What will it take for gamers to stop hating NFTs? Great games, says Polygon’s Wyatt

Gamers hate NFTs, according to Helius co-founder Mert Mumtaz.

And due to the broader gaming community’s disdain for blockchain tech, he doesn’t believe it makes a whole lot of fiscal sense for game producers to pursue Web3 possibilities.

On the Lightspeed podcast (Spotify/Apple), Mumtaz asks Ryan Wyatt, the former global head of gaming at YouTube and current president of Polygon Labs, what it will take for the Web3 space to overcome the hate.

“It’s gonna be a great game,” he says. “There’s not [any] great games yet.”

Wyatt acknowledges that many blockchain-based games are “really interesting, conceptually,” but there are no “good games” yet.

“The thing about all this is capital,” Wyatt explains. “Last year, between Polygon and Immutable, the amount of capital deployed and games that are building on one of those two stacks was one and a half, two billion, something like that” via venture capital funding.

“How many of those games are pivoting back into Web2?” he asks. “Probably a decent amount.”

Out of those who remain in Web3, Wyatt asks, “how many of them are going to be good games?”

Wyatt says consumers must first enjoy a game simply because it’s good, after which they may realize, “Oh shit, I can do these things” with blockchain technology. “The experiences just have to unfold and happen,” he says.

“The problem with betting on games being the catalyst for blockchain and crypto is [that] good games take a very long time to make,” he says, “and this has gotten harder over the years.”

Wyatt explains that the top-performing games own a “disproportionate amount of market share,” making it increasingly difficult to attract consumers to alternatives.

“But at the end of the day,” he says, “it’s not actually that complicated. You just make a really great game. Gamers will start to play it and they’ll just start to interact.”

Pay-to-win?

A good blockchain-based game will still have to overcome a range of user-experience hurdles, Wyatt says. “I’m going to create this wallet and seed phrase, and then I’ve got to link it over here. And then I go to a phishing scam and it’s gone.”

“We have some work to do, it will take many years to do,” he says, “but that is what will happen.”

Wyatt adds that a Web3 game doesn’t need to be “high-fidelity” for it to break the popularity barrier. “Minecraft is what changed YouTube for gaming, and that game looked like complete shit when it first came out.”

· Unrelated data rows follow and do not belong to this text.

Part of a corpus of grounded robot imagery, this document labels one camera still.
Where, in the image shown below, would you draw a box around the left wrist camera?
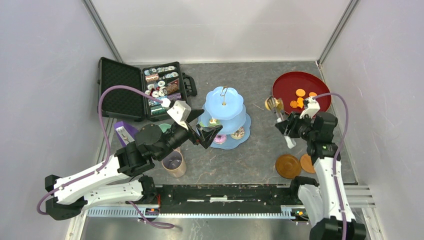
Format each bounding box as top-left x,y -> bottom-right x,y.
167,100 -> 192,130

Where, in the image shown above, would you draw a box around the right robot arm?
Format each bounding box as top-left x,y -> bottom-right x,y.
275,112 -> 367,240

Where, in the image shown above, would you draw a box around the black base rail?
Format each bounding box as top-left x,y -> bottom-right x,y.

“The base layer of that game was very basic in a lot of ways, but fascinating in others — [it] totally changed YouTube gaming forever.”

Wyatt reflects on the success of games he describes as “pay-to-win” in traditional gaming, such as Diablo Immortals and a variety of mobile card games. “Crypto attracts those categories, but I don’t like that. I don’t think that’s where the interest is best fit.”

Wyatt sees a more natural fit for blockchain in games based on open economies and marketplaces as well as in games that focus on user-generated content (UGC), “like a Roblox where you can create mods or game modes or maps or whatever.”

Wyatt suggests blockchain will likely best fit in games where money doesn’t influence outcomes, but enhances the ecosystem itself. “Where you actually are leveraging these UGC ecosystems and digital ownership is where the beauty is.”

“Games where money dictates outcome always scare me with crypto,” he says, “because crypto will take advantage of that. Just inherently, I think it does.”